§ **Exercise prompt**: The whole listing should be retyped exactly as it appears.
════════
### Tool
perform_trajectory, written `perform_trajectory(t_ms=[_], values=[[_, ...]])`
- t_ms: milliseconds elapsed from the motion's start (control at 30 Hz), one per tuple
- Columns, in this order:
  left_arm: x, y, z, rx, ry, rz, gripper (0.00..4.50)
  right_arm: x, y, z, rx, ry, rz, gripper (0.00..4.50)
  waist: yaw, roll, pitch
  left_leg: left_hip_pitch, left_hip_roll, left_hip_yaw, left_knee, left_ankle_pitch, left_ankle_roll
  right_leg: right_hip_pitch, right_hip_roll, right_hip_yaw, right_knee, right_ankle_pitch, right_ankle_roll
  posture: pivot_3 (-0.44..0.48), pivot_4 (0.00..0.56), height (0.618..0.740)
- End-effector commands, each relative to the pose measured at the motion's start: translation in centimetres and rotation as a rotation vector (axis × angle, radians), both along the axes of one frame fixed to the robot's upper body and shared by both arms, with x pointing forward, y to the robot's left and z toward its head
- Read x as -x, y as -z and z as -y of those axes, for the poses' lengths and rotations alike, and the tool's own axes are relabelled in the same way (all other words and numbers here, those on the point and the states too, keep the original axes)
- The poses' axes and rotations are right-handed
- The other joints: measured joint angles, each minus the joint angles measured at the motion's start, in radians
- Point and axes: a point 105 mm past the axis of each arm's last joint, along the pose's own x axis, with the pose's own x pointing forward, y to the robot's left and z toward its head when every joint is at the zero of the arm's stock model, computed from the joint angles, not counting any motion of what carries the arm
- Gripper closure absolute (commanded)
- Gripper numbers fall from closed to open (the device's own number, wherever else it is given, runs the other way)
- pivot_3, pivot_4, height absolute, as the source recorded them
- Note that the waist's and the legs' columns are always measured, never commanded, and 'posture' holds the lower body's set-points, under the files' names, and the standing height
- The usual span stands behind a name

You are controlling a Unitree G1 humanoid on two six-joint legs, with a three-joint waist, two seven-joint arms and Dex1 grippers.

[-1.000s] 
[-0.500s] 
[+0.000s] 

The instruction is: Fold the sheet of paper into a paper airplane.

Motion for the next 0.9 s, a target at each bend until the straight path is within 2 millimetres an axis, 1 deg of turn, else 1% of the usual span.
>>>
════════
§ **Problem solution**:
### Tool
perform_trajectory, written `perform_trajectory(t_ms=[_], values=[[_, ...]])`
- t_ms: milliseconds elapsed from the motion's start (control at 30 Hz), one per tuple
- Columns, in this order:
  left_arm: x, y, z, rx, ry, rz, gripper (0.00..4.50)
  right_arm: x, y, z, rx, ry, rz, gripper (0.00..4.50)
  waist: yaw, roll, pitch
  left_leg: left_hip_pitch, left_hip_roll, left_hip_yaw, left_knee, left_ankle_pitch, left_ankle_roll
  right_leg: right_hip_pitch, right_hip_roll, right_hip_yaw, right_knee, right_ankle_pitch, right_ankle_roll
  posture: pivot_3 (-0.44..0.48), pivot_4 (0.00..0.56), height (0.618..0.740)
- End-effector commands, each relative to the pose measured at the motion's start: translation in centimetres and rotation as a rotation vector (axis × angle, radians), both along the axes of one frame fixed to the robot's upper body and shared by both arms, with x pointing forward, y to the robot's left and z toward its head
- Read x as -x, y as -z and z as -y of those axes, for the poses' lengths and rotations alike, and the tool's own axes are relabelled in the same way (all other words and numbers here, those on the point and the states too, keep the original axes)
- The poses' axes and rotations are right-handed
- The other joints: measured joint angles, each minus the joint angles measured at the motion's start, in radians
- Point and axes: a point 105 mm past the axis of each arm's last joint, along the pose's own x axis, with the pose's own x pointing forward, y to the robot's left and z toward its head when every joint is at the zero of the arm's stock model, computed from the joint angles, not counting any motion of what carries the arm
- Gripper closure absolute (commanded)
- Gripper numbers fall from closed to open (the device's own number, wherever else it is given, runs the other way)
- pivot_3, pivot_4, height absolute, as the source recorded them
- Note that the waist's and the legs' columns are always measured, never commanded, and 'posture' holds the lower body's set-points, under the files' names, and the standing height
- The usual span stands behind a name

You are controlling a Unitree G1 humanoid on two six-joint legs, with a three-joint waist, two seven-joint arms and Dex1 grippers.

[-1.000s] 
[-0.500s] 
[+0.000s] 

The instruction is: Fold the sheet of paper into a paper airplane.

Motion for the next 0.9 s, a target at each bend until the straight path is within 2 millimetres an axis, 1 deg of turn, else 1% of the usual span.
>>>

Nothing else is needed for the answer.